Nous pouvons définir notre identité à partir de ce que nous sommes physiquement (sexe, âge, taille, poids, couleur de la peau, des yeux et des cheveux...si on en a). Nous pouvons aussi définir notre identité à partir de notre orientation sexuelle, de notre famille, de notre nationalité, de la classe sociale à laquelle nous croyons appartenir, de notre culture, de notre philosophie et de nos valeurs, de nos convictions religieuses et politiques, du travail que nous faisons et des activités que nous pratiquons pendant nos loisirs.

 

Notre identité, c’est également l’image, positive ou négative, que nous avons de nous-même. Mais, comme l’a si bien dit Milan Kundera dans la citation que j’ai mise au début de cet article, ce qui reste pour nous un mystère, c’est l’image que nous projetons, la façon dont les autres nous voient.

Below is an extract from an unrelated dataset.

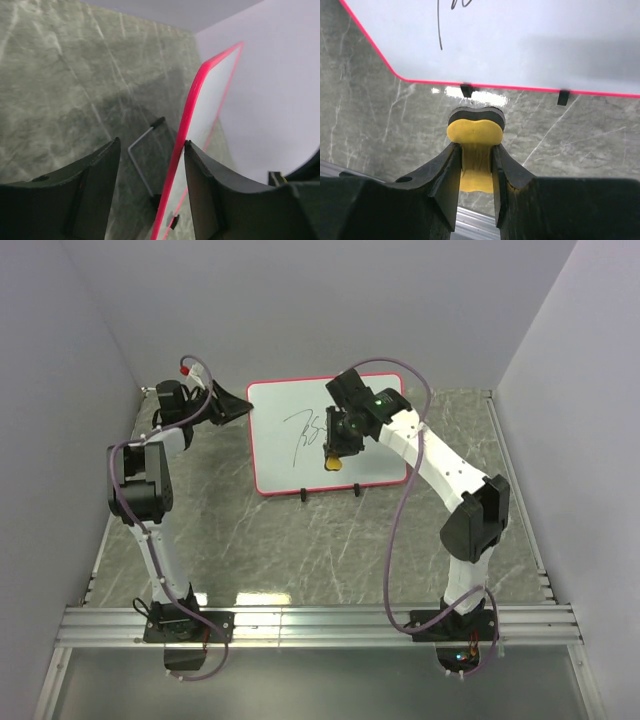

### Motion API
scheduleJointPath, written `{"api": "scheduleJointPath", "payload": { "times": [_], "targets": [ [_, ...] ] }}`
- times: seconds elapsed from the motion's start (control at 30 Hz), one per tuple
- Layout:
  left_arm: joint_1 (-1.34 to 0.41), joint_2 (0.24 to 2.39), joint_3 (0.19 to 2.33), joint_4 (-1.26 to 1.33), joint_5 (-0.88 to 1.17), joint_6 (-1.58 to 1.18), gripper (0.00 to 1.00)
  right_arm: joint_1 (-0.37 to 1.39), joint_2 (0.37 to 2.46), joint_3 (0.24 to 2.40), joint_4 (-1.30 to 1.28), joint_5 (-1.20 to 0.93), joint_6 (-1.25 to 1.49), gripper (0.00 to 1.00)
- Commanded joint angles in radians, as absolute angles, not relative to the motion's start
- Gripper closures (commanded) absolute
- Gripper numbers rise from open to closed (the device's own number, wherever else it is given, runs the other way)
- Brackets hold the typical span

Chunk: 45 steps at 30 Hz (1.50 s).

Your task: Erase the whiteboard

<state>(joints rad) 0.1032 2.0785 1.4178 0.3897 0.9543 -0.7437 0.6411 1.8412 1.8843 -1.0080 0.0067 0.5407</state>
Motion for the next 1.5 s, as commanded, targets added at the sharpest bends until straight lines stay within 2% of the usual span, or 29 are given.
{"api": "scheduleJointPath", "payload": {
  "times": [0.0, 0.17, 0.37, 0.63, 0.8, 1.0, 1.2, 1.47],
  "targets": [
    [0.094, 2.088, 1.445, 0.664, 1.071, -0.911, 0.42, 0.63, 1.876, 1.982, -1.072, 0.021, 0.535, 1.0],
    [0.058, 2.092, 1.433, 0.675, 1.091, -0.914, 0.44, 0.603, 1.914, 1.983, -1.013, 0.002, 0.537, 1.0],
    [-0.02, 2.043, 1.378, 0.474, 1.045, -0.721, 0.49, 0.583, 1.999, 2.066, -0.942, -0.048, 0.566, 1.0],
    [-0.025, 2.005, 1.203, 0.575, 1.038, -0.724, 0.57, 0.578, 2.135, 2.272, -0.861, -0.087, 0.627, 1.0],
    [-0.025, 1.991, 1.167, 0.578, 1.037, -0.703, 0.74, 0.586, 2.178, 2.264, -0.784, -0.081, 0.692, 1.0],
    [-0.023, 1.987, 1.154, 0.571, 1.034, -0.69, 0.84, 0.646, 2.217, 2.281, -0.73, -0.002, 0.71, 1.0],
    [-0.026, 1.99, 1.149, 0.552, 1.026, -0.669, 1.0, 0.666, 2.272, 2.321, -0.654, 0.049, 0.773, 1.0],
    [-0.037, 1.987, 1.152, 0.499, 1.022, -0.624, 1.0, 0.664, 2.367, 2.411, -0.606, 0.121, 0.761, 1.0]
  ]
}}
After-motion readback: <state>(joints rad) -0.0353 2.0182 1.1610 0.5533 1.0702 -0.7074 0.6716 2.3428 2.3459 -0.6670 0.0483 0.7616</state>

C’est ce à quoi j’aimerais réfléchir en écrivant ce texte.

 

Est-ce que l’image que nous nous faisons de nous-même correspond à celle que nous projetons aux autres ? Étant donné que je ne peux pas parler pour les autres, je vais vous parler de moi. Alors que je pensais un peu à ce que j’allais écrire en finissant de faire du ski de fond cet après-midi, une phrase m’est venue à l’esprit pour décrire l’image que je me fais de moi-même « Un petit vieux un peu ridicule qui veut plaire à tout le monde, et qui attache beaucoup trop d’importance à ce qu’il vit et ce qu’il pense, mais qui a l’élégance d’en rire et de pas toujours se prendre au sérieux. »

 

Voici deux autres citations de Milan Kundera :

 

« Le souci de sa propre image, voilà l’incorrigible immaturité de l’homme. »

 

« Le plus grand plaisir c’est d’être admiré. »

 

Kundera a écrit des dizaines de livres qui ont été traduits dans plusieurs langues et lus par des millions de personnes. Est-ce que ce qui l’a motivé à écrire est le souci de sa propre image et le désir d’être admiré ? Je ne sais pas. Je ne peux pas parler pour lui. Tout ce que je sais, c’est que le fait d’avoir écrit ces deux petites phrases démontre clairement qu’il était conscient de ce besoin.

 

Et moi, est-ce que ma motivation pour écrire découle du même besoin ?  Je mentirais si je disais que ce n’est pas le cas. Que l’on écrive pour des millions de lecteurs ou pour quatre ou cinq personnes ne change rien. Si j’écris mes petits articles pour tenter de m’expliquer à moi-même et à quelques autres pourquoi je suis devenu ce que je suis, et pourquoi j’en suis venu à penser ce que je pense et à croire ce que je crois, c’est que je tente désespérément de me convaincre que je suis meilleur que je le suis en réalité, et que je recherche une certaine forme de reconnaissance pour m'aider à me sentir mieux. Je peux vous le dire. Ça ne marche pas ! Parce que la reconnaissance, c'est comme la drogue; plus on en a, plus on en veut, et plus on en a besoin. Écrire n'a pas changé l'opinion et l’image que j'ai de moi-même...et c'est probablement la même chose pour Kundera.

 

La personne avec qui je vis depuis un peu plus de vingt ans a probablement vu les mêmes choses, qui m'agacent et qui l'agacent, que je peux voir en moi. Elle a probablement aussi vu autre chose qui, pour revenir à la première citation de Kundera, me rendent sympathique à ses yeux, mais que je ne peux pas voir moi-même. Je crois que c’est l’amour dans le regard que nous portons sur l'autre qui permet à l'autre de se voir autrement et de commencer à s'aimer malgré ses faiblesses et ses défauts. Leonard Cohen a déjà dit que si le vieux maître spirituel japonais qui était responsable du monastère bouddhiste où il a vécu pendant plusieurs mois avait un véritable et authentique amour pour lui, ce n’était pas pour ce qu'il croyait être mais pour ce qu’il était vraiment. Je crois que c’est la même chose pour Maria avec moi. C'est son regard qui m'a aidé à mieux m'accepter tel  je suis et à ne pas me juger trop sévèrement.

 

Notre identité profonde va au-delà des catégories que nous pouvons utiliser pour la décrire, et même si, comme le dit Kundera, nous avons le souci de notre propre image et que notre plus grand plaisir est d’être admirés, nous avons surtout besoin d’être aimés. C’est le regard d’amour que l’autre porte sur nous qui nous révèle à nous-mêmes ce que nous sommes vraiment, et qui nous permet d'avoir une meilleure image de nous-mêmes malgré nos imperfections, nos défauts et notre immaturité. Tout est dans le regard.